Dans cette enclave, véritable ville dans la ville, on quitte le lit avant l’aurore. Et on n’a guère besoin que des politiciens viennent expliquer cette « France qui se lève tôt », Emmanuel Macron n’ayant pas hésité, en la circonstance, à paraphraser l’un de ses prédécesseurs plus connu pour sa vulgarité que ses bonnes manières.
Un de nos fidèles lecteurs, présent sur le site, nous confie : « On m’a parlé de sa petite expédition. Mais il s’est contenté de venir visiter les secteurs réservés à la viande. Comme je travaille dans le poisson et que nous nous levons encore plus tôt, on ne l’a pas vu. » Notre homme est-il impressionné par la visite présidentielle ? Pas plus que ça : « On a l’habitude. Les politiciens viennent se faire régulièrement photographier à Rungis une fois tous les trois ans. Et après, on ne les revoit plus. Remarquez, je les comprends. Ici, les gens ne votent pas ou ne votent plus. Et quand ils votent, c’est pour Marine Le Pen. Le seul qui était apprécié, chez nous, était un ancien ministre des Sports. Mais il ne venait que pour fréquenter nos bars et nos restaurants. »
Bref, le choc des mondes. Surtout quand Emmanuel Macron tente de vendre sa réforme des retraites à Rungis. Car ici, on se lève quand la nuit tombe, on travaille dur sans compter ses heures. Quant à la réforme en question, personne n’y comprend rien, surtout quand Jacques Attali, l’homme qui murmure à l’oreille des Présidents, en rajoute une couche : « La crise actuelle nous fait découvrir que les gens n’aiment pas leur travail. La clef, c’est de créer une société où on n’aurait pas envie de le quitter. Il faut un plan d’ensemble. »
Ce qui nous fait dire que, si du point de la pénibilité du travail, les ouvriers de Rungis se fatiguent avant l’âge, les journalistes peinent tout autant à traduire les oracles attaliens en langage vernaculaire, intelligible par le commun.
Pour le reste, le travail est-il une fin en soi ? Vu de manière biblique, il devint une malédiction pour Adam et Ève. De manière plus laïque, il n’est pas illicite d’ajouter que si l’on travaille pour vivre, on ne vit pas non plus pour travailler et qu’il serait bien idiot de vouloir perdre sa vie à la gagner.
La question est d’autant plus cruciale que notre société fait tout pour détruire cette même valeur du travail, multipliant les emplois inutiles ; ceux qu’on est incapable d’expliquer lors d’un dîner en ville.
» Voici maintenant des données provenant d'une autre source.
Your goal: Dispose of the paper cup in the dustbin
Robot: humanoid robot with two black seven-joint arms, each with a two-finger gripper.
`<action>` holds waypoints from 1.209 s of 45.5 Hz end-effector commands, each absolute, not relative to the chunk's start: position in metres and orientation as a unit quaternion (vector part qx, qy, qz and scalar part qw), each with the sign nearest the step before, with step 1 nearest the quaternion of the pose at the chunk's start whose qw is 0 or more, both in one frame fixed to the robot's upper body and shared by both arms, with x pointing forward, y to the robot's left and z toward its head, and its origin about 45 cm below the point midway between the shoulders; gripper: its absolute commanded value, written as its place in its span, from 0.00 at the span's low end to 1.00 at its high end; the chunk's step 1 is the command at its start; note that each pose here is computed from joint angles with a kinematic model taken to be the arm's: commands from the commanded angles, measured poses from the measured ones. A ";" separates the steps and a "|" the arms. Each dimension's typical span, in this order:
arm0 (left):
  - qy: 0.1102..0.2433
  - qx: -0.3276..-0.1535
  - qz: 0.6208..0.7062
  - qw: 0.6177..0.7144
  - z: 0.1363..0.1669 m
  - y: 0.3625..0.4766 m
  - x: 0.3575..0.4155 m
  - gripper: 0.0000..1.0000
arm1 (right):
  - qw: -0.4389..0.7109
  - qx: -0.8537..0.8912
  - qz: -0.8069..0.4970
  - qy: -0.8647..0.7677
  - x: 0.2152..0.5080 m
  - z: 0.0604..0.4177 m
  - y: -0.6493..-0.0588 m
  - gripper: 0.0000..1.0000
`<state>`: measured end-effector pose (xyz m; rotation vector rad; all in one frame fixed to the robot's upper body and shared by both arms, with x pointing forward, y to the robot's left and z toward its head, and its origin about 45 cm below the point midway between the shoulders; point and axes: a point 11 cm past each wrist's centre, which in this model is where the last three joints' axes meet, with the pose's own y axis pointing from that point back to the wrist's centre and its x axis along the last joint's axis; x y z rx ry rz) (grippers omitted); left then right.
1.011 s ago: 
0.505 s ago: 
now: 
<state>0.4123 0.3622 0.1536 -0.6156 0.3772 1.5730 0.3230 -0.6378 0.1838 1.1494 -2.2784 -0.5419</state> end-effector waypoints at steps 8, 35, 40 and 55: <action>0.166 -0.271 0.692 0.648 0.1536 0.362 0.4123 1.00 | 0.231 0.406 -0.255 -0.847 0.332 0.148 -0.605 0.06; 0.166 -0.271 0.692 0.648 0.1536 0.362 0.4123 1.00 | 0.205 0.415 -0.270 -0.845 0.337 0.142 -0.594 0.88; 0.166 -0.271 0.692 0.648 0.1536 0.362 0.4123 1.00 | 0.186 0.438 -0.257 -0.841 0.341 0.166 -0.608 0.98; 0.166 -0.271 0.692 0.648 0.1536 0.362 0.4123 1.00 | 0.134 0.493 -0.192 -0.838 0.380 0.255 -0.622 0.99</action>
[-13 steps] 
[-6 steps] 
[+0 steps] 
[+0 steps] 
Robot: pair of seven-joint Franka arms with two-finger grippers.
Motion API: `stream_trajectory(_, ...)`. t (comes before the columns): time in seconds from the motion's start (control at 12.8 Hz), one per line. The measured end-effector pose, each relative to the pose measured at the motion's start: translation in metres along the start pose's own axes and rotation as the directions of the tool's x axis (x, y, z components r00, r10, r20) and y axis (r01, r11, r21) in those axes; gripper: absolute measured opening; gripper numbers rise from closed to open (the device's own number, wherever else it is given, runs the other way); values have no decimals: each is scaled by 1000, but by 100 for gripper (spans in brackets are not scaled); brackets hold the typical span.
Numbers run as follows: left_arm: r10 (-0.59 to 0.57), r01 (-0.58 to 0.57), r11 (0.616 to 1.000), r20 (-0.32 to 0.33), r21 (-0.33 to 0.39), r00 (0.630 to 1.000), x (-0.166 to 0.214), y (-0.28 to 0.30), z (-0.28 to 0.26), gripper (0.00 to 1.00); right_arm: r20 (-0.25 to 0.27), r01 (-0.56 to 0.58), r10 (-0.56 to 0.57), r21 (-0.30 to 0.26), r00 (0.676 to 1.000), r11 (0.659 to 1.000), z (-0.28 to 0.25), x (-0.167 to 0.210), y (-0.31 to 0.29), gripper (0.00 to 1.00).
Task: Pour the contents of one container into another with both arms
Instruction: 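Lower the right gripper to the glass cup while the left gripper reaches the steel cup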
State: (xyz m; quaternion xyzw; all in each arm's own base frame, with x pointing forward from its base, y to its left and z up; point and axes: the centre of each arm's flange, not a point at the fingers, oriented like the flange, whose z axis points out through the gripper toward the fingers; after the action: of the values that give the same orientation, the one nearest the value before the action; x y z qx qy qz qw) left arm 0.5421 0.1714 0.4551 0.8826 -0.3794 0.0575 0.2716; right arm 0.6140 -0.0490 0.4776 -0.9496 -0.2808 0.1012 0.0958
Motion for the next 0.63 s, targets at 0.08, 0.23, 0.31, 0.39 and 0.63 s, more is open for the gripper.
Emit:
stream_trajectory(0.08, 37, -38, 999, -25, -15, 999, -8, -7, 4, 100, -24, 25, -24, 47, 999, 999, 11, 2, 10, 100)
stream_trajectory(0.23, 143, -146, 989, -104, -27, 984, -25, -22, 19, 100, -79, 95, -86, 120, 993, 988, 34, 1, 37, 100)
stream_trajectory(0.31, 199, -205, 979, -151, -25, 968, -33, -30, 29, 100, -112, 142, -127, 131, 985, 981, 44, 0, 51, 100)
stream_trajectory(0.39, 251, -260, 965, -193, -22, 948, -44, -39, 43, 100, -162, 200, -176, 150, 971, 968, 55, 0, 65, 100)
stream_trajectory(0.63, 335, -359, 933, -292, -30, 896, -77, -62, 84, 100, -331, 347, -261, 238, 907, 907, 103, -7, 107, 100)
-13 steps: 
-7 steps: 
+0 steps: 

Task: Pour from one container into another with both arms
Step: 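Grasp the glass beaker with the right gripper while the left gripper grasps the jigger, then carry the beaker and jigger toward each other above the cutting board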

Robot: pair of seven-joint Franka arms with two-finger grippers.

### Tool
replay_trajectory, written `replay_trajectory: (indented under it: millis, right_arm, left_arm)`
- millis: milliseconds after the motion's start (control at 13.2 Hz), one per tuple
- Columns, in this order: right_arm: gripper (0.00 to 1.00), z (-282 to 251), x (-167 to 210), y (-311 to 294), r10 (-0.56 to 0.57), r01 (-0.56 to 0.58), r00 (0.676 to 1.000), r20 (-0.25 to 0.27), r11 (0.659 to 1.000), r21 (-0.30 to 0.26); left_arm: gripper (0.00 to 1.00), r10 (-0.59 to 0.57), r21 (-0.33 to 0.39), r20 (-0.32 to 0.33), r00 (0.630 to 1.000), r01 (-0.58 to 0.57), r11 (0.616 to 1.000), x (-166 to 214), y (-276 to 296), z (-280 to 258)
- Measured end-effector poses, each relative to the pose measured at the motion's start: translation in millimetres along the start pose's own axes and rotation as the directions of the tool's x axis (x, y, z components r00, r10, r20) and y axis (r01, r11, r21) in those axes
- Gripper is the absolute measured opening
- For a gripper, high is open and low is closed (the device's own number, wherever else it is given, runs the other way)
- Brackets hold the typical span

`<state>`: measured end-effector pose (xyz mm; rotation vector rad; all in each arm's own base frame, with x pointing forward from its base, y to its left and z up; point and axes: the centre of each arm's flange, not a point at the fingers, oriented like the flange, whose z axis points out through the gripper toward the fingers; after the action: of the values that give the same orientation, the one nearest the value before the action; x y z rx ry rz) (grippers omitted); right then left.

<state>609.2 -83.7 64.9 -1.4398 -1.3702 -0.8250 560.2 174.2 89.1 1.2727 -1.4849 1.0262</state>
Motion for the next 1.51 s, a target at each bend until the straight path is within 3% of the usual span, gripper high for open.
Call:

Entre « médias planeurs » et « chef de projet », mieux vaut finalement être plombier, couvreur, paysan ou menuisier ; voire même journaliste.
D’où le nombre grandissant de jeunes Français quittant leur « bullshit jobs » pour revenir dans le concret. Et ayant surtout compris qu’on ne peut désormais compter que sur soi, les multinationales mettant au rebus des quinquagénaires coûtant trop cher pour mieux exploiter ce nouveau sous-prolétariat que sont devenus les stagiaires. On peut, certes, railler ces jeunes urbains qui abandonnent souvent des emplois grassement rémunérés dans la finance pour s’en revenir à la France des terroirs et sauver ces fermes promises à la disparition, faute de descendance. Il n’empêche que voilà au moins de jeunes Français qui tentent de redonner un sens à une vie qui n’en a plus.